Um outro exemplo da forte aposta da integração das Redacções e da valorização dos conteúdos digitais é o caso do EL País. Veja-se a mudança, nas palavras de dois responsáveis do El País:
Gumersindo Lafuente (ntigo director do ElMundo.es, agora Director-adjunto do El País): “La misión es muy clara: el futuro es digital. Tenemos que conseguir que la redacción trabaje pensando que la primera salida sea siempre la web. Y no sólo porque es la más inmediata, sino porque además, es estratégicamente prioritaria.”

Borja Echevarria (Chefe de Redacção do El País): “El objetivo consiste en que toda la redacción piense en la web primero, no sólo los de la redacción web. El País tiene una redacción con muchísimo talento y tenemos que aprovechar su talento, sus contactos y sus fuentes, y conseguir que eso florezca en la red, no sólo en el papel.”

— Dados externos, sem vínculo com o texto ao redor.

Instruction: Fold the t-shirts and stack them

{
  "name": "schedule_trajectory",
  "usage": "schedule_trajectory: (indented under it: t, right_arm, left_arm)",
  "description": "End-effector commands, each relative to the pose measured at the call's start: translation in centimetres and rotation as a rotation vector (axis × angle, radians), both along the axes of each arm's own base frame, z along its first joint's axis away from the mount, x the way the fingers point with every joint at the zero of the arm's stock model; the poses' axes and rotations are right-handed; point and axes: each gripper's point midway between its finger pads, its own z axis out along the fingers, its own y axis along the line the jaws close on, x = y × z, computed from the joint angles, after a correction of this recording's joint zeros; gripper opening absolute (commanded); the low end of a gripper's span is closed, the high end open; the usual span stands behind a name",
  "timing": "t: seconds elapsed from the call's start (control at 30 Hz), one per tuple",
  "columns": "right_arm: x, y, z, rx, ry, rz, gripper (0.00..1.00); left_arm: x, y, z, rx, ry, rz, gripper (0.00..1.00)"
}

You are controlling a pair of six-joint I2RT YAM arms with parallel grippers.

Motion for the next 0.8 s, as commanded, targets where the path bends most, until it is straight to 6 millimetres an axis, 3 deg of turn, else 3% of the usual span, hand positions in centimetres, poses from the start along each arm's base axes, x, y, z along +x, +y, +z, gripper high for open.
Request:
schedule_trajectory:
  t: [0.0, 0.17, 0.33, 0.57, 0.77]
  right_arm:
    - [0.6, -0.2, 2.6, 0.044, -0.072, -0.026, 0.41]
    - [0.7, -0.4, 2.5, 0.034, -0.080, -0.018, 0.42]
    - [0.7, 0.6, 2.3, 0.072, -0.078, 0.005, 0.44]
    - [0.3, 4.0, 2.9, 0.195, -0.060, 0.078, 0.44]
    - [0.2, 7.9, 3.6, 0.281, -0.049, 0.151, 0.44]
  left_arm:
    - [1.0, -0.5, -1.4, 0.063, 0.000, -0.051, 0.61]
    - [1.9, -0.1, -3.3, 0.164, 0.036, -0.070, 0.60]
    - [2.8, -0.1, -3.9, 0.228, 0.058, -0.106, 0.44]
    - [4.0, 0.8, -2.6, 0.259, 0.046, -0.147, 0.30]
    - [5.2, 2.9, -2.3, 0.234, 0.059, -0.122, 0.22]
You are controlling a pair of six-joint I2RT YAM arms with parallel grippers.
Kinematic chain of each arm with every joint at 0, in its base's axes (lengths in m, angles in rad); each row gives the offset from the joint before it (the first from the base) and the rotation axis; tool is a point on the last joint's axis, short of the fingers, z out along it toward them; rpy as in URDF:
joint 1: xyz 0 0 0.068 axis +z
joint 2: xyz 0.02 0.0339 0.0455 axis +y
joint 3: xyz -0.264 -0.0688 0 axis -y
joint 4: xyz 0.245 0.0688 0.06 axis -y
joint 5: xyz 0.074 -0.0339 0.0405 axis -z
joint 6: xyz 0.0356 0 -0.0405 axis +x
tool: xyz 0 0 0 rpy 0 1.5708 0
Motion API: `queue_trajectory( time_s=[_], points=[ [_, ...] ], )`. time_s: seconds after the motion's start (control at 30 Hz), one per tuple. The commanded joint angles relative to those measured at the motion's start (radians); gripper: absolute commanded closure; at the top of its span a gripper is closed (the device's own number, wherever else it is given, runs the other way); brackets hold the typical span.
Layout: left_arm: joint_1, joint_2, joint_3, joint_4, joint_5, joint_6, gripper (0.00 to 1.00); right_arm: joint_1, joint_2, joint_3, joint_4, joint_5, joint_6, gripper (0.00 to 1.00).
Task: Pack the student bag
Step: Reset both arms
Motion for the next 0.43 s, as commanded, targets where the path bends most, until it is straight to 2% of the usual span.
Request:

Esta integração das Redacções do El País teve lugar num processo mais profundo, desencadeado no final de 2009.
Numa declaração aos directores e jornalistas, Juan Luis Cebrián “un nuevo modelo organizativo" que persigue modernizar la estructura de producción del diario y poner fin a un formato integrado verticalmente que es "anticuado, obsoleto y esclerótico". El nuevo sistema se materializará el próximo 1 de marzo.
De esta manera, EL PAÍS se convertirá en una empresa de producción de contenidos de calidad para papel, Internet y teléfonos móviles. Para llevar a cabo este proceso Cebrián anunció la integración de las redacciones de papel y de Internet.